Subject:	[rt.cpan.org #38912] double diacritics
Date:	Tue, 2 Sep 2008 09:06:30 -0400
To:	bug-MARC-Charset [...] rt.cpan.org
From:	"Thomas P. Ventimiglia" <tventimi [...] princeton.edu>

Please see the attached files. doublediacritics.txt is a MARC8-encoded file containing the two diacritics in question. doubleresult-marccharset.txt is the UTF8-conversion produced by MARC-Charset, and doubleresult-correct.txt is the correct UTF8-conversion. Tom On Tue, Sep 2, 2008 at 9:00 AM, Bugs in MARC-Charset via RT <bug-MARC-Charset@rt.cpan.org> wrote: Show quoted text

> > Greetings, > > This message has been automatically generated in response to the > creation of a trouble ticket regarding: > "double diacritics", > a summary of which appears below. > > There is no need to reply to this message right now. Your ticket has been > assigned an ID of [rt.cpan.org #38912]. Your ticket is accessible > on the web at: > > http://rt.cpan.org/Ticket/Display.html?id=38912 > > Please include the string: > > [rt.cpan.org #38912] > > in the subject line of all future correspondence about this issue.

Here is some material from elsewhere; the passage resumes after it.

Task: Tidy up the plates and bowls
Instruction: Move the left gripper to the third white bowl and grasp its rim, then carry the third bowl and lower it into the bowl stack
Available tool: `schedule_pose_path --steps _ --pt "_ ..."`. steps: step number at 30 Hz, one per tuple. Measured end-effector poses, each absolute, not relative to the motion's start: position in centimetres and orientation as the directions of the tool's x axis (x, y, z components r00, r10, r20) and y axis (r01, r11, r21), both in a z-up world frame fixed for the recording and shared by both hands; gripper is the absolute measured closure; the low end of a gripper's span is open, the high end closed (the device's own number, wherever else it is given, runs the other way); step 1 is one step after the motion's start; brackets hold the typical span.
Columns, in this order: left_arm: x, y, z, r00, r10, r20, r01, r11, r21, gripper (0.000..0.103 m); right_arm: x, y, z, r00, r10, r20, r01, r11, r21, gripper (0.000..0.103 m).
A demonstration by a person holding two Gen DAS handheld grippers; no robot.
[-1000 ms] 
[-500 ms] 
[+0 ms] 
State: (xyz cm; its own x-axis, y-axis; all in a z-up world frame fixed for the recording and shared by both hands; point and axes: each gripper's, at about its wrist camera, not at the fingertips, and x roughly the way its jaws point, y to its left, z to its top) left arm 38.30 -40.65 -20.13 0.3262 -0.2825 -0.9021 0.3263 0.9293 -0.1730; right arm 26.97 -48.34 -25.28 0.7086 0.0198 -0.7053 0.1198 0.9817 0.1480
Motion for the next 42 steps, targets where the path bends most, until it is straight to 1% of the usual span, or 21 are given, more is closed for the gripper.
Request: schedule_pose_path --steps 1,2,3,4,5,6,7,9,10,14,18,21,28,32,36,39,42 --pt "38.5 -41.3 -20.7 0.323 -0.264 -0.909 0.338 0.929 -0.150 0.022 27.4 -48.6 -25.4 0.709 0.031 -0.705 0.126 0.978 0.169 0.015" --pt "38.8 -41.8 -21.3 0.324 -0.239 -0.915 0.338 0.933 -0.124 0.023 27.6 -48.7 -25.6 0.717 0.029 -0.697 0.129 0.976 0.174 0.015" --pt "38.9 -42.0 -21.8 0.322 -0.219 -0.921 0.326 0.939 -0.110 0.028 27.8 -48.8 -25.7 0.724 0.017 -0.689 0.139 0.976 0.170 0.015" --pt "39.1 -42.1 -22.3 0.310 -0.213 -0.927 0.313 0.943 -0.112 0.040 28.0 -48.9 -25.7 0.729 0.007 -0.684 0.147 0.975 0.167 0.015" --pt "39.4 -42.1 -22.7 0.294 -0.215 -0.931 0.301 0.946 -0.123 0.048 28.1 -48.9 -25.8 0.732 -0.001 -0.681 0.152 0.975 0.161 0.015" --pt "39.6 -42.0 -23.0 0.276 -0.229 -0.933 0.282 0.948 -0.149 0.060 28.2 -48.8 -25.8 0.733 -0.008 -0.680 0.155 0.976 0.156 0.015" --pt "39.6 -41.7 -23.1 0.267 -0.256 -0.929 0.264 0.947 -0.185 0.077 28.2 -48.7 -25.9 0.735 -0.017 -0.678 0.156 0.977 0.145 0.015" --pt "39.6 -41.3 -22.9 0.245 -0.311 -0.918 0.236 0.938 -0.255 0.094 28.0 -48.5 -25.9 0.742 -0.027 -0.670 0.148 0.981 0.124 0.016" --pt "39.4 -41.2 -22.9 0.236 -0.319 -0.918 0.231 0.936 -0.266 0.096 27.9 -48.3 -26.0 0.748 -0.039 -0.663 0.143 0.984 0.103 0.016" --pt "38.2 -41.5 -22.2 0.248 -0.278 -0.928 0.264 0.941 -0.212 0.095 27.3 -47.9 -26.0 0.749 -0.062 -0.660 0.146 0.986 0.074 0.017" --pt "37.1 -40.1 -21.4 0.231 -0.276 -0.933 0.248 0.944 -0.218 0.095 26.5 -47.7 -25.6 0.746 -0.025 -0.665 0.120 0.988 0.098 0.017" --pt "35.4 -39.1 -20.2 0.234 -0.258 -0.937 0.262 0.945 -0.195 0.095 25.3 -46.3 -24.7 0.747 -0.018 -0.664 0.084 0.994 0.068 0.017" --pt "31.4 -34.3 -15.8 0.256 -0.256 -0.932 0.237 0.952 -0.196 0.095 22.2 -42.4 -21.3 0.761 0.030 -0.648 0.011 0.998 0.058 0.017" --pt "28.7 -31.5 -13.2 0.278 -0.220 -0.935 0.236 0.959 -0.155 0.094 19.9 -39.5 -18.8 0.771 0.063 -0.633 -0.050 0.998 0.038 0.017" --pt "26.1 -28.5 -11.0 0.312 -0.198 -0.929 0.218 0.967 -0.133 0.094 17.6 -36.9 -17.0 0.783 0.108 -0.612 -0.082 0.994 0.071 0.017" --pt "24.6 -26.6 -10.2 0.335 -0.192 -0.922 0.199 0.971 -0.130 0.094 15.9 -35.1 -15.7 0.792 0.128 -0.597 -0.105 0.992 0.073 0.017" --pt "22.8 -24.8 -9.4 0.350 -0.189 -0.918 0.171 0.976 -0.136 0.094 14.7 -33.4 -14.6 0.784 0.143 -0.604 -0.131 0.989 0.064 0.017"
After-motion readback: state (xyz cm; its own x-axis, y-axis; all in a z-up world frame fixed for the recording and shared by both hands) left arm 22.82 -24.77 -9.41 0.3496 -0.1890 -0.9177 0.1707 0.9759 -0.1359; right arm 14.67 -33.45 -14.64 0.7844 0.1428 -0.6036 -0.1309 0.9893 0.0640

To do so, > you may reply to this message. > > Thank you, > bug-MARC-Charset@rt.cpan.org > > ------------------------------------------------------------------------- > Greetings: > > MARC-Charset is a great package, but I recently noticed a small > problem regarding the conversion of diacritics that span two > characters. In MARC8, there are two of these, the ligature and double > tilde. Each of these is implemented as a pair of combing diacritcs, a > "left half" and "right half" (0xEB and 0xEC for the ligature, 0xFA and > 0xFB for the tilde). There are two different ways of converting these > to Unicode. They may be converted directly to the combining half > marks 0xFE20...0xFE23, or the two half marks may be replaced with one > of the "double" diactrics, which is placed between the two characters > it spans (0x0361 for ligature, 0x0360 for tilde). However, > MARC-Charset does not do either of these. Instead, it replaces the > left half with the double diacritic mark, and the right half with the > Unicode right half mark. > > I am using version 1.0 of the module with Perl 5.8.8 on Red Hat > Enterprise Linux 2.6.18-92.1.10.el5. > > Thank you for your help. > > --- > Thomas Ventimiglia > Computer Systems Specialist > Princeton University East Asian Library > >

Message body is not shown because sender requested not to inline it.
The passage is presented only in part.